L'Europe accuse un retard dans ces technologies, notamment pour l'intelligence artificielle générative. Le secteur privé américain a investi plus de 300 milliards de dollars en cumulé sur la période 2013-2023 dans l'IA, contre 10 et 8 milliards de dollars respectivement pour l'Allemagne et la France sur la même période. La part des entreprises américaines mettant en œuvre des technologies avancées (incluant l'IA et la robotique) est de 73%, ce taux est de 57% pour les entreprises françaises (il est encore plus faible pour les petites entreprises).

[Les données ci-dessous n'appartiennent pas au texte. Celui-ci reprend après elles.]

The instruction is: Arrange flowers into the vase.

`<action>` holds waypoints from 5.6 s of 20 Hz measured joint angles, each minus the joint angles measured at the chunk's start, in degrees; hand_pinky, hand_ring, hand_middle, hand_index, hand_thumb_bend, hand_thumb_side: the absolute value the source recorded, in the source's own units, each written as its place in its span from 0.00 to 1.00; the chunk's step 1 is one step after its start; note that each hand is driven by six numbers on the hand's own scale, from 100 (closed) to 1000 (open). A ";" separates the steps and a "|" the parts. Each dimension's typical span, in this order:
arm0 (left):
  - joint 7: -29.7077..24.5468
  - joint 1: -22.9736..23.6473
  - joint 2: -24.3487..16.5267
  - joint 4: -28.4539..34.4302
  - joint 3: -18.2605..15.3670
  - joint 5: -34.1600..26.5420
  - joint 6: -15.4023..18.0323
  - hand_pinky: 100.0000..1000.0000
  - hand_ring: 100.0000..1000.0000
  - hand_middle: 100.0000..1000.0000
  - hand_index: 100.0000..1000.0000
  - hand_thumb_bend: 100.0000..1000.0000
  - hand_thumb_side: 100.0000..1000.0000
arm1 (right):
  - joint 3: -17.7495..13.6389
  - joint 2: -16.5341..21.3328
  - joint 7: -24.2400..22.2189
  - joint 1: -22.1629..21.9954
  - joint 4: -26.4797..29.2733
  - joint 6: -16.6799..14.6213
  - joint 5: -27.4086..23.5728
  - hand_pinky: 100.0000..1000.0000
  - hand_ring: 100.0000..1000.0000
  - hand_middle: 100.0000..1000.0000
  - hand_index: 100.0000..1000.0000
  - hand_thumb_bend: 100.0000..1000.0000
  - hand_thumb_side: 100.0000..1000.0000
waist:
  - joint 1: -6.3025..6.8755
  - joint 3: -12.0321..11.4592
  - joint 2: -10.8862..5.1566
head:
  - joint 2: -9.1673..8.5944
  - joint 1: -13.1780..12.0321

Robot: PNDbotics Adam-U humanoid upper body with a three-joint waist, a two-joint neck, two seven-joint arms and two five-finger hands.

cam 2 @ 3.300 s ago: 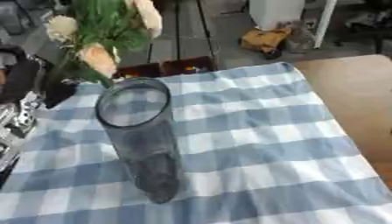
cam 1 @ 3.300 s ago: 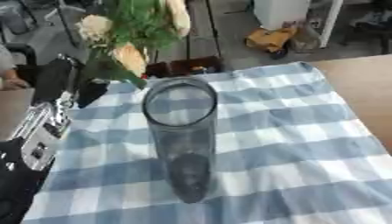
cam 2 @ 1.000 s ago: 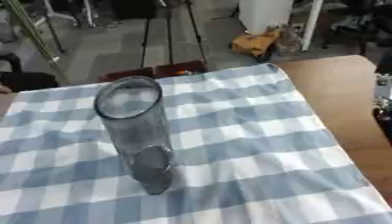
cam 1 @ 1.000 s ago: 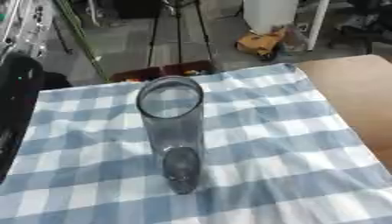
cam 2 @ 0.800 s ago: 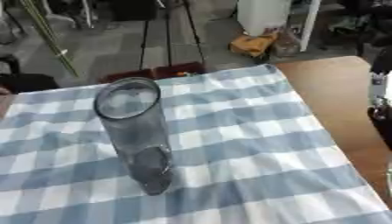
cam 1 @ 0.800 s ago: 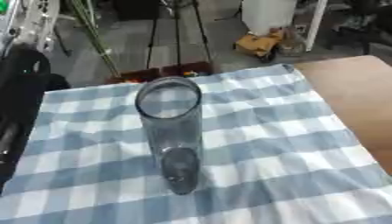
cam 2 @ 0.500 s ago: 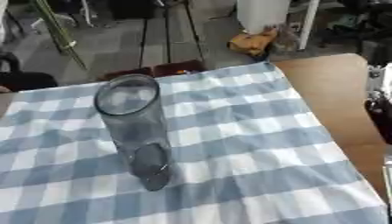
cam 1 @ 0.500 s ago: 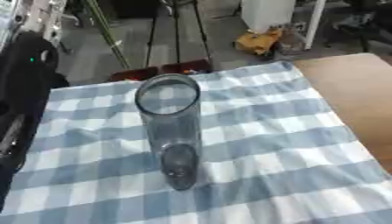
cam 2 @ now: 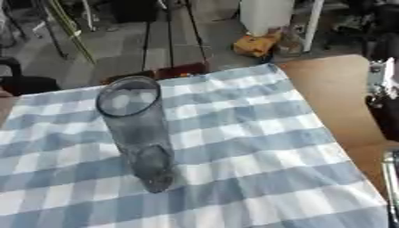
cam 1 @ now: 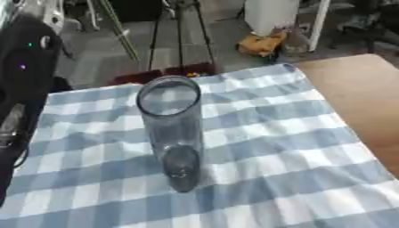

Les rapports du CNP et Draghi préconisent d'augmenter les investissements dans les infrastructures permettant une plus grande diffusion des nouvelles technologies innovantes. Compte tenu de la situation des finances publiques en Europe, de tels investissements pourraient se faire au niveau européen, notamment en recourant au secteur privé. Le rapport Draghi propose à cet effet des modifications dans la régulation bancaire (revoir par exemple les ratios de solvabilité et de liquidité).
Au plan national, les pouvoirs publics pourraient agir à la fois sur la fiscalité et la formation. La réforme du crédit d'impôt recherche de 2008 a certes incité les entreprises à augmenter leurs investissements en recherche et développement (R&D), mais les résultats ne sont pas complètement satisfaisants : "le CIR n'a guère contrecarré la détérioration de l'attractivité du site France pour la localisation de la R&D" note le rapport du CNP.